When the last sound of carriage wheels had died away and she knew the
family was safely out of sight, she slipped quietly into Melanie’s room and
turned the key in the lock. It was a prim, virginal little room and it lay still
and warm in the slanting rays of the four-o’clock sun. The floors were
glistening and bare except for a few bright rag rugs, and the white walls
unornamented save for one corner which Melanie had fitted up as a shrine.
Here, under a draped Confederate flag, hung the gold-hilted saber that
Melanie’s father had carried in the Mexican War, the same saber Charles
had worn away to war. Charles’ sash and pistol belt hung there too, with
his revolver in the holster. Between the saber and the pistol was a
daguerreotype of Charles himself, very stiff and proud in his gray uniform,
his great brown eyes shining out of the frame and a shy smile on his lips.
Scarlett did not even glance at the picture but went unhesitatingly
across the room to the square rosewood writing box that stood on the table
beside the narrow bed. From it she took a pack of letters tied together with
a blue ribbon, addressed in Ashley’s hand to Melanie. On the top was the
letter which had come that morning and this one she opened.
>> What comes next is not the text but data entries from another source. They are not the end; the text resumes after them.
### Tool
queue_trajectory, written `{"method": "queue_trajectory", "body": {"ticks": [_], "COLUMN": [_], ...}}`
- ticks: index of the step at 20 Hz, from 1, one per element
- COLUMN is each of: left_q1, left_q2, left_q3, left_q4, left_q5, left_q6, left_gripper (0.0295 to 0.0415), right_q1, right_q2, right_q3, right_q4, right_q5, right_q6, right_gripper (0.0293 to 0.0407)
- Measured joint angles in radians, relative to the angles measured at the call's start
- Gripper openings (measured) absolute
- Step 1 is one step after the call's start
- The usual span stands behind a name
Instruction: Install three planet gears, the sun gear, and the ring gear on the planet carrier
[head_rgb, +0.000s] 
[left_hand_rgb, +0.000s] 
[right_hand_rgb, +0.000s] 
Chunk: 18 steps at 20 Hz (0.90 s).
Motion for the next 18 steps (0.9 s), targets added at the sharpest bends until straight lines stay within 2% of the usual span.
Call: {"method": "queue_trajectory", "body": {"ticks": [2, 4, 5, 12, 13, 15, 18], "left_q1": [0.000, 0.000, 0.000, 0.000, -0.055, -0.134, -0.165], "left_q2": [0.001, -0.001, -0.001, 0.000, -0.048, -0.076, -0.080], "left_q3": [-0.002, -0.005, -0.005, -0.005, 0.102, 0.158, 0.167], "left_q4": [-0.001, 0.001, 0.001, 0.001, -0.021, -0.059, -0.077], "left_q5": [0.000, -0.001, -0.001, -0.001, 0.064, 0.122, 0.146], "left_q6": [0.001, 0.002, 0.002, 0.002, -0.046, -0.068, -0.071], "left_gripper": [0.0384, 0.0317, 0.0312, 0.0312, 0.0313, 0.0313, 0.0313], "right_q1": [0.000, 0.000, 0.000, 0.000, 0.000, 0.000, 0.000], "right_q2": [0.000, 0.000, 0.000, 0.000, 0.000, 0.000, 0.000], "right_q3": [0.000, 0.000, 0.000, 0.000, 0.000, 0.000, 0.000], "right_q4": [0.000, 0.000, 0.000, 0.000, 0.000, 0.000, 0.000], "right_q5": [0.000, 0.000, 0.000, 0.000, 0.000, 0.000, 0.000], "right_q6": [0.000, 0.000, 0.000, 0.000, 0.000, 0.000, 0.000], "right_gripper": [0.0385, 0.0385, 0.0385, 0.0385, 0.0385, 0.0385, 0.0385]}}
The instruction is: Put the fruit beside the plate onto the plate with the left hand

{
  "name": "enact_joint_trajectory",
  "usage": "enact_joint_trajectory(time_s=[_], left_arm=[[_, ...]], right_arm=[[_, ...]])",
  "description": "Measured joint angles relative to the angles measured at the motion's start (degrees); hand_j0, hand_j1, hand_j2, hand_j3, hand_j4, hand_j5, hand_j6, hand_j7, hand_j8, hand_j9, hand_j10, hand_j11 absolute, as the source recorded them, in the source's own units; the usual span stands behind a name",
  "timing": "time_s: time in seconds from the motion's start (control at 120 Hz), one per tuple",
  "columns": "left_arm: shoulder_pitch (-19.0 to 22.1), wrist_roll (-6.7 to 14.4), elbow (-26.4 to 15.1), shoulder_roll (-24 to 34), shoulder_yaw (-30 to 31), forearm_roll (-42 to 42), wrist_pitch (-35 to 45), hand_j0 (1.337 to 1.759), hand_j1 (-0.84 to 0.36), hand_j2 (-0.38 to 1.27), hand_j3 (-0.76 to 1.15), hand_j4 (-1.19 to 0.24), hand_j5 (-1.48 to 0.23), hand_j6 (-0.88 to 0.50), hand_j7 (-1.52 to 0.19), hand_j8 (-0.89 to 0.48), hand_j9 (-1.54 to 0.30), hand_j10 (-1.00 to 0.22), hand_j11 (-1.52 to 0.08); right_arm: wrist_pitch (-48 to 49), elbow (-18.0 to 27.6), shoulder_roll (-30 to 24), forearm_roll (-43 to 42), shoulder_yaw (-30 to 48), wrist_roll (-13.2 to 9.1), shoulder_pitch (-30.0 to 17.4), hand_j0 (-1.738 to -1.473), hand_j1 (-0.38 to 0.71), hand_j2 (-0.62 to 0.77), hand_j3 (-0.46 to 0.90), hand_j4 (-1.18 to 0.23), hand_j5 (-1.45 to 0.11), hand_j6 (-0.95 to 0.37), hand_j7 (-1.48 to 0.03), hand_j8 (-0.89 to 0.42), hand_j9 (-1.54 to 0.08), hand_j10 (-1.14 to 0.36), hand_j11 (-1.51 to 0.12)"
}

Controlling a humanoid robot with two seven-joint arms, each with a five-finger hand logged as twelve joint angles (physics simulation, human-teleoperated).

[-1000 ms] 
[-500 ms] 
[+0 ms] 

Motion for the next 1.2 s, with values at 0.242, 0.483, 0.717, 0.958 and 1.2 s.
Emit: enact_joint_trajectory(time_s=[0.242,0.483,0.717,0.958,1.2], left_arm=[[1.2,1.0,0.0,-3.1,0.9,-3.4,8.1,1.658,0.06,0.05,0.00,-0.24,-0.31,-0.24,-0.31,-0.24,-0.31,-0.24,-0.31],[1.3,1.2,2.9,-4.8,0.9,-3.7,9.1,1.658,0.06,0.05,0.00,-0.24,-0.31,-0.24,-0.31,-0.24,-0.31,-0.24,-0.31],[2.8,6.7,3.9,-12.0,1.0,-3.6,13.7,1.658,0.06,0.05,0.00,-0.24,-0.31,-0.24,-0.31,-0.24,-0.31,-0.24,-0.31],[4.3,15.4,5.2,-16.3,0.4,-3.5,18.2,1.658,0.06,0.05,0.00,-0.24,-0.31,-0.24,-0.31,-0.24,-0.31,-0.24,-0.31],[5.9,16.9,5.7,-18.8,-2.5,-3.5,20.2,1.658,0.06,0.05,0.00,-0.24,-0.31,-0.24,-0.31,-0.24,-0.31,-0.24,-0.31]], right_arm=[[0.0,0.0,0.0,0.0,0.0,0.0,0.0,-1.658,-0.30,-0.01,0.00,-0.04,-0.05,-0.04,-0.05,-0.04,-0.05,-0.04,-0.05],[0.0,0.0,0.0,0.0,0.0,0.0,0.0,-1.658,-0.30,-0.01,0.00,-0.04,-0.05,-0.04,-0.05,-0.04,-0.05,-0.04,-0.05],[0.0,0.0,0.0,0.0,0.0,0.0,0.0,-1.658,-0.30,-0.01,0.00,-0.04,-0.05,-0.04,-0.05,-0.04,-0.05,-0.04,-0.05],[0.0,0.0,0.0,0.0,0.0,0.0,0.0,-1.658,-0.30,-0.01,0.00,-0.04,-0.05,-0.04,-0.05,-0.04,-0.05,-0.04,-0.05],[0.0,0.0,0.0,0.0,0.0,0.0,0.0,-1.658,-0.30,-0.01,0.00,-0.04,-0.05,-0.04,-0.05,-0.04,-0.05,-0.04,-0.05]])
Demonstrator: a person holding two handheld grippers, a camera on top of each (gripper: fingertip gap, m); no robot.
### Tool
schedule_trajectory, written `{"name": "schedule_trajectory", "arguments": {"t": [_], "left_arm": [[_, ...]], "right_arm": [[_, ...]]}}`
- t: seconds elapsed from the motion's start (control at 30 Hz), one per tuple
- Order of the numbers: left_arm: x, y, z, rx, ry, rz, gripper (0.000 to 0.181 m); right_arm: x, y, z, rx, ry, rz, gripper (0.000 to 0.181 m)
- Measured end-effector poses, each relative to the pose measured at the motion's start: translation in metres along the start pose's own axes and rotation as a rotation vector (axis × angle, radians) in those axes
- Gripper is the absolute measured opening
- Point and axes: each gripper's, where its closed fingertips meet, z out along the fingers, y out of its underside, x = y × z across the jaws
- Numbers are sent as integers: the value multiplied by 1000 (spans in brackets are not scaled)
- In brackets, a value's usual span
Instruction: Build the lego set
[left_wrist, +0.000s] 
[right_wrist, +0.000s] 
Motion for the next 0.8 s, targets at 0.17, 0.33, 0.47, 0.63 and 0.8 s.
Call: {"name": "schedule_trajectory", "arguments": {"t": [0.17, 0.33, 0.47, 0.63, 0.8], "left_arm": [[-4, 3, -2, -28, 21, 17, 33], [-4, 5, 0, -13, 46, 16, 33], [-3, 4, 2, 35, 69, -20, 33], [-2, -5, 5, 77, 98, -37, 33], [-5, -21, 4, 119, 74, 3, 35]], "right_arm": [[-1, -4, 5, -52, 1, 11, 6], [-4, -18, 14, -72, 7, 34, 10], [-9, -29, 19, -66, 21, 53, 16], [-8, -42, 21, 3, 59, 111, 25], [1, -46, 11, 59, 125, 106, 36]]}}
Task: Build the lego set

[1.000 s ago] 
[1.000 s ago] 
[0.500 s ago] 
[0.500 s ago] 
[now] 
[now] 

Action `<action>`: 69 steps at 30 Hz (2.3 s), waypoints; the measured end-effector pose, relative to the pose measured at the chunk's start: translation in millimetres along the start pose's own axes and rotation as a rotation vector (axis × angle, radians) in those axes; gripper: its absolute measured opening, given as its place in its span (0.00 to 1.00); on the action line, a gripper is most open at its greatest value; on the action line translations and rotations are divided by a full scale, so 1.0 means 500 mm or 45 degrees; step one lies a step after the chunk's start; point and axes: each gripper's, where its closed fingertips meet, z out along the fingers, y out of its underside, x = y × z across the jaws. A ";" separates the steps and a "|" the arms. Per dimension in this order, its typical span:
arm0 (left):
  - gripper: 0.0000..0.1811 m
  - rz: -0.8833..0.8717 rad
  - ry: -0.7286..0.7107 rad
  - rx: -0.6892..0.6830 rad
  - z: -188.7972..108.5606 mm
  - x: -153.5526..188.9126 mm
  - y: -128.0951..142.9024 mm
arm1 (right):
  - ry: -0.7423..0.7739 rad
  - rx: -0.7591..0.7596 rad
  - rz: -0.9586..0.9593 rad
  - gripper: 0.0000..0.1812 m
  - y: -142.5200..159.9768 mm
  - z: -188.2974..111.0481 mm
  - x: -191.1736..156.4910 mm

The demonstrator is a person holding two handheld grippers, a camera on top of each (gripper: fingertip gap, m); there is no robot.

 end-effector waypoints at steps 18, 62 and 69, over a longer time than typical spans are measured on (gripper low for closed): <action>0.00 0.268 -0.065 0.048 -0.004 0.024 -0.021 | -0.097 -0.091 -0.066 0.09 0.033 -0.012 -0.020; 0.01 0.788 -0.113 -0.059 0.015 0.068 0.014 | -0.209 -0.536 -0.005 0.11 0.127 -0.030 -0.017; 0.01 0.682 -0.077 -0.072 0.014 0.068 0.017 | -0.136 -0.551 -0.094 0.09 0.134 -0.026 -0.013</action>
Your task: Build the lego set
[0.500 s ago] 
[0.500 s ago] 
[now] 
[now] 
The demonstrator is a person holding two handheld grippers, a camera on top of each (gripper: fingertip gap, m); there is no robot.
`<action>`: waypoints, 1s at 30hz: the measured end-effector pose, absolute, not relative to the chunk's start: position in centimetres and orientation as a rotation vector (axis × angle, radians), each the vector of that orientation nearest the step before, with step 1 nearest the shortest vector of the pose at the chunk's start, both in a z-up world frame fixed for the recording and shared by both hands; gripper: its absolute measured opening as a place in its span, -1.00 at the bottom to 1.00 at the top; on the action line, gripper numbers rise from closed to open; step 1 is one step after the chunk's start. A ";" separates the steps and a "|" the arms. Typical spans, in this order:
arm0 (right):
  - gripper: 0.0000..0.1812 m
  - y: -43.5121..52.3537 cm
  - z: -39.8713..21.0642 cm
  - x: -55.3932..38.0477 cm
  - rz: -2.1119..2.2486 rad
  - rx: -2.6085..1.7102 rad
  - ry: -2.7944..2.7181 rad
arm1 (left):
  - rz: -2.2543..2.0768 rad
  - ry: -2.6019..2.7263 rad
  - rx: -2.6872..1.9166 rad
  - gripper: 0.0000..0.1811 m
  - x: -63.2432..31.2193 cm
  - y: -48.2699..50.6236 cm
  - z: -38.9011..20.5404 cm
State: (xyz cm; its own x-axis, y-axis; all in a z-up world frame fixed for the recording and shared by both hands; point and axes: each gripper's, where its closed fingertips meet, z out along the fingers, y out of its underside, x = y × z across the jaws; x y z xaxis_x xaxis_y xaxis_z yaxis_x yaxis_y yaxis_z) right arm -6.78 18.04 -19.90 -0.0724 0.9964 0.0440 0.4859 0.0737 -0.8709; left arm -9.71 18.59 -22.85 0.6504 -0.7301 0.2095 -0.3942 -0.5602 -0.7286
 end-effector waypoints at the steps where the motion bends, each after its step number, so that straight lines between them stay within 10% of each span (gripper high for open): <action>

Occasionally, she thought with a sinking heart, “What would Mother say if
she knew?” She knew Ellen would rather see her dead than know her guilty
of such dishonor. This had worried Scarlett at first, for she still wanted to
be like her mother in every respect. But the temptation to read the letters
was too great and she put the thought of Ellen out of her mind. She had
become adept at putting unpleasant thoughts out of her mind these days.
She had learned to say, “I won’t think of this or that bothersome thought
now. I’ll think about it tomorrow.” Generally when tomorrow came, the
thought either did not occur at all or it was so attenuated by the delay it
was not very troublesome. So the matter of Ashley’s letters did not lie very
heavily on her conscience.

Melanie was always generous with the letters, reading parts of them
aloud to Aunt Pitty and Scarlett. But it was the part she did not read that
tormented Scarlett, that drove her to surreptitious reading of her sister-in-
law’s mail. She had to know if Ashley had come to love his wife since
marrying her. She had to know if he even pretended to love her. Did he
address tender endearments to her? What sentiments did he express and
with what warmth?
She carefully smoothed out the letter.

Ashley’s small even writing leaped up at her as she read, “My dear wife,”
and she breathed in relief. He wasn’t calling Melanie “Darling” or
“Sweetheart” yet.
“My dear wife: You write me saying you are alarmed lest I be concealing
my real thoughts from you and you ask me what is occupying my mind
these days—”
“Mother of God!” thought Scarlett, in a panic of guilt. “‘Concealing his
real thoughts.’ Can Melly have read his mind? Or my mind? Does she
suspect that he and I—”
Her hands trembled with fright as she held the letter closer, but as she
read the next paragraph she relaxed.

“Dear Wife, if I have concealed aught from you it is because I did not
wish to lay a burden on your shoulders, to add to your worries for my
physical safety with those of my mental turmoil. But I can keep nothing
from you, for you know me too well. Do not be alarmed. I have no wound. I
have not been ill. I have enough to eat and occasionally a bed to sleep in.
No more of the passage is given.